**MATERIAL PROVIDED**
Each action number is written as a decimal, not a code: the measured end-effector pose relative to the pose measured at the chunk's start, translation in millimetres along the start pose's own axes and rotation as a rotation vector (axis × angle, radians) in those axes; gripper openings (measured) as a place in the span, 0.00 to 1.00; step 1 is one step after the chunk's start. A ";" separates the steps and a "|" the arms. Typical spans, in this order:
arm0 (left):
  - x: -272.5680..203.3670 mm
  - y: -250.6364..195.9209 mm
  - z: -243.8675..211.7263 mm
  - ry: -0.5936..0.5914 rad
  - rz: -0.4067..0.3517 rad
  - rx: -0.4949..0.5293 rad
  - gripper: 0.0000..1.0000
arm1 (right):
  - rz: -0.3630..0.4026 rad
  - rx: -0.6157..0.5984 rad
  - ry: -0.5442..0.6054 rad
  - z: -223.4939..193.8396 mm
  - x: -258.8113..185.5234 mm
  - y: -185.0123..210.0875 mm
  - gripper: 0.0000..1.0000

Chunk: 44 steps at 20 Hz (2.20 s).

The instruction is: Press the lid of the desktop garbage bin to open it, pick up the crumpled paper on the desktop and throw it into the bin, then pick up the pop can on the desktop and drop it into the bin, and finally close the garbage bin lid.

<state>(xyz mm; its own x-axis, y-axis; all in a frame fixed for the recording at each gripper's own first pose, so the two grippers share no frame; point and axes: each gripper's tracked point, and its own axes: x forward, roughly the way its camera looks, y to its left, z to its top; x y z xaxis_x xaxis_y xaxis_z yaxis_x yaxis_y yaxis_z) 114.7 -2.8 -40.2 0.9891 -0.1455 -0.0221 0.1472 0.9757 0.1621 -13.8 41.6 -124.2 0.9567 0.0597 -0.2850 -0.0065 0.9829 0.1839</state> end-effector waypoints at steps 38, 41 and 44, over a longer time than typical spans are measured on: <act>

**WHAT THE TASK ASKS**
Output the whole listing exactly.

**COMPLETED EXERCISE**
Each action number is written as a decimal, not a code: the measured end-effector pose relative to the pose measured at the chunk's start, translation in millimetres along the start pose's own axes and rotation as a rotation vector (axis × angle, radians) in those axes; gripper openings (measured) as a place in the span, 0.00 to 1.00; step 1 is one step after the chunk's start. A ";" separates the steps and a "|" the arms. Typical spans, in this order:
arm0 (left):
  - x: -272.5680..203.3670 mm
  - y: -250.6364..195.9209 mm
  - z: -243.8675..211.7263 mm
  - ry: -0.5936..0.5914 rad
  - rz: -0.4067..0.3517 rad
  - rx: -0.4949..0.5293 rad
  - gripper: 0.0000..1.0000
arm1 (right):
  - rz: -0.3630..0.4026 rad
  - rx: -0.6157..0.5984 rad
  - ry: -0.5442..0.6054 rad
  - z: -223.4939..193.8396 mm
  - x: -258.8113..185.5234 mm
  - y: -185.0123..210.0875 mm
  - gripper: 0.0000..1.0000

Chunk: 44 steps at 20 Hz (2.20 s).

The instruction is: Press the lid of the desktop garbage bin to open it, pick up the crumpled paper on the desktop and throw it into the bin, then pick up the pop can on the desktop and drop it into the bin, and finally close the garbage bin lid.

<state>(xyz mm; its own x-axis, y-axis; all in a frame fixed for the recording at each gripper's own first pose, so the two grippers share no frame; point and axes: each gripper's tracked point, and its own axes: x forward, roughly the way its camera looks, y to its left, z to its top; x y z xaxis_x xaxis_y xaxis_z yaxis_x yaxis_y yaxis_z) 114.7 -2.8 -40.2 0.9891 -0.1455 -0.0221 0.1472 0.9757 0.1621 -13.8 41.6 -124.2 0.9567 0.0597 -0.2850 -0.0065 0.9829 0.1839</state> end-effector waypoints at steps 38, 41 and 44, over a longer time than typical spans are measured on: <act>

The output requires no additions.